"can, bir his var çok nadir duyduğum ama ne yapsam ne etsem bulamıyorum adını..."
"nasıl bir his, tarif et..."
"böyle eski bir şarkı duyduğunda o şarkıyı ilk kez dinlediğin an gelir ya aklına, hani o an güneş yüzüne nereden vuruyor, o bile aklında kalmıştır da duyana kadar bilmezsin bunu. sonra aklında gizli kalan her şeyi deli gibi merak eder, ama onların bir şarkıya, bir rüzgara, ya da bir insana rast gelmeden açığa çıkmayacağını ve bütün bunlardan herhangi biri ölene dek kaderinle çakışmazsa sonsuza dek gizli kalabileceklerini bildiğin için hüzünlenirsin. işte böyle bir şey."
"çok garip bir şey bu anlattığın. ben hiç böyle hissetmedim."
"peki ya aklın hiç öyle senden izinsiz kurmaz mı kendini bozuk saat gibi?"
"kursa bile hiç çalmaz olmadık zamanda..."
"böyle yaşanır mı, can?"
"neden? bir senin bildiğin gibi midir yaşamak?"

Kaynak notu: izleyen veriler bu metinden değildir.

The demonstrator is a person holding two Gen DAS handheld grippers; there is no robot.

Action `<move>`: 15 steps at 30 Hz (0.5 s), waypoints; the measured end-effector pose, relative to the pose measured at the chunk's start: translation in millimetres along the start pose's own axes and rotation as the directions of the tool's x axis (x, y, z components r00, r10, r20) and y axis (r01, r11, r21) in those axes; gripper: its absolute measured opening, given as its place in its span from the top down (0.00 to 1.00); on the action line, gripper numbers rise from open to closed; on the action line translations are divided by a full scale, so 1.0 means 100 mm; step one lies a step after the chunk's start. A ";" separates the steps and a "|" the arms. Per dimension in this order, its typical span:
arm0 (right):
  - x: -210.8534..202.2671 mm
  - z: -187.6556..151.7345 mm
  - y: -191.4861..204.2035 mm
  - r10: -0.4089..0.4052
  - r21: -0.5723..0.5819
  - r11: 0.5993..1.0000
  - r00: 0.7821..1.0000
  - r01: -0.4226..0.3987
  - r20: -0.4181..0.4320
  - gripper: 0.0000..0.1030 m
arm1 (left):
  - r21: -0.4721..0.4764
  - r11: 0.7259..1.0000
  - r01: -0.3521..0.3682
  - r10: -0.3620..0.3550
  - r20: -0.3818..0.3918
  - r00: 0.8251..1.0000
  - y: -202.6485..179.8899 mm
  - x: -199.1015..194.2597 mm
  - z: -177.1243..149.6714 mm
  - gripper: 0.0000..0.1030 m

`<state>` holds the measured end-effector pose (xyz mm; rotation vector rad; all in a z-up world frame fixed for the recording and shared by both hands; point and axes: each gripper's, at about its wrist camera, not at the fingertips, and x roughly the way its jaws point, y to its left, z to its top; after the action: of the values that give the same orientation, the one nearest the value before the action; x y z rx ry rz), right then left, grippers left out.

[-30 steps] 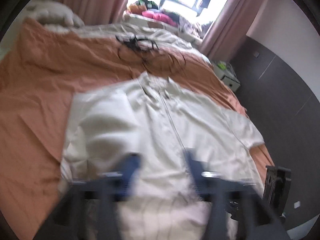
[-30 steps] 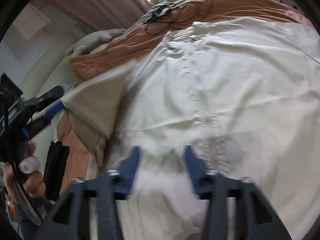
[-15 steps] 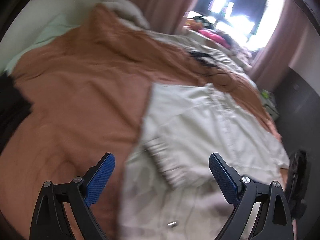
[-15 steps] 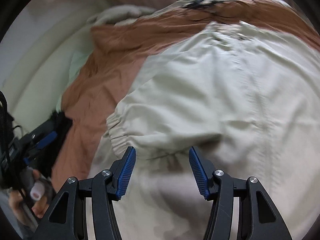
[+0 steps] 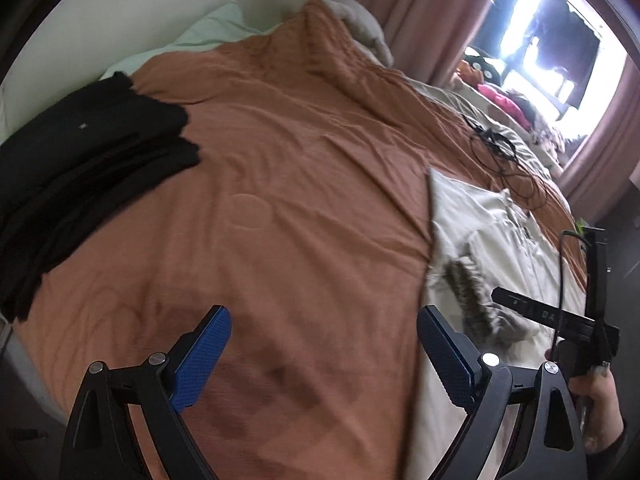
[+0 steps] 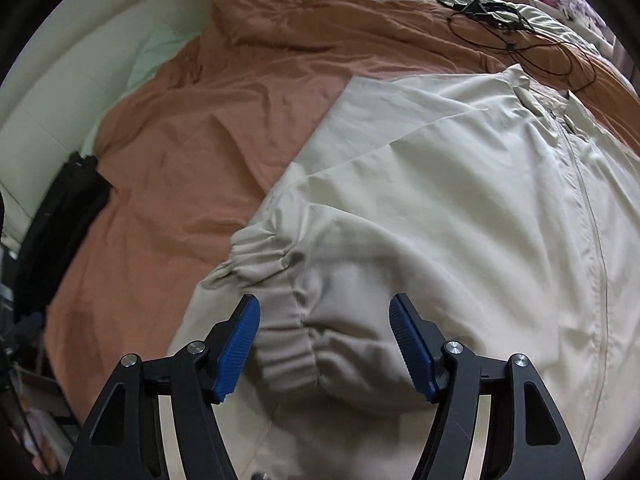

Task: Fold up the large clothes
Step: 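Grasp the other sleeve's gathered cuff with the right tool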

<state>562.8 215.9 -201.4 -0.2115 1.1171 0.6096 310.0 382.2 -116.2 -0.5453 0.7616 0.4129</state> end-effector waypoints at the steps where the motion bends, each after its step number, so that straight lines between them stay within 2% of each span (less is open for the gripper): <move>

"affet beni, öyle demek istemedim."
"af dilenecek bir şey yok bunda. kusura bakma dalgınım biraz bugün ve hafif üzgünüm de."
"neden, can?"
"hiç. hani dedin ya aklım bozuk bir saat gibi olmadık zamanda çalıyor diye. benimki de hep susuyor, kurumuş bir su tulumbası gibi. çekmeye çalıştığında gıcırdıyor yalnızca. bunca zaman biriktirdiğin her şey bir hiçmiş gibi. peki ya sen?"
"ben ne?"
"hiç öyle hissettin mi? kurumuş... kurumuş bir su tulumbası gibi."
"hayır, can."
"güzel. allah seni bu histen sonsuza dek uzak tutsun."
"seni de, can!"
"gel seveyim seni... bak ne uysalsın ben üzgünken. hemen koydun başını elimin altına. şu kurumuş kuyudan sel çıkabileceğine inanan bir tek sen kaldın..."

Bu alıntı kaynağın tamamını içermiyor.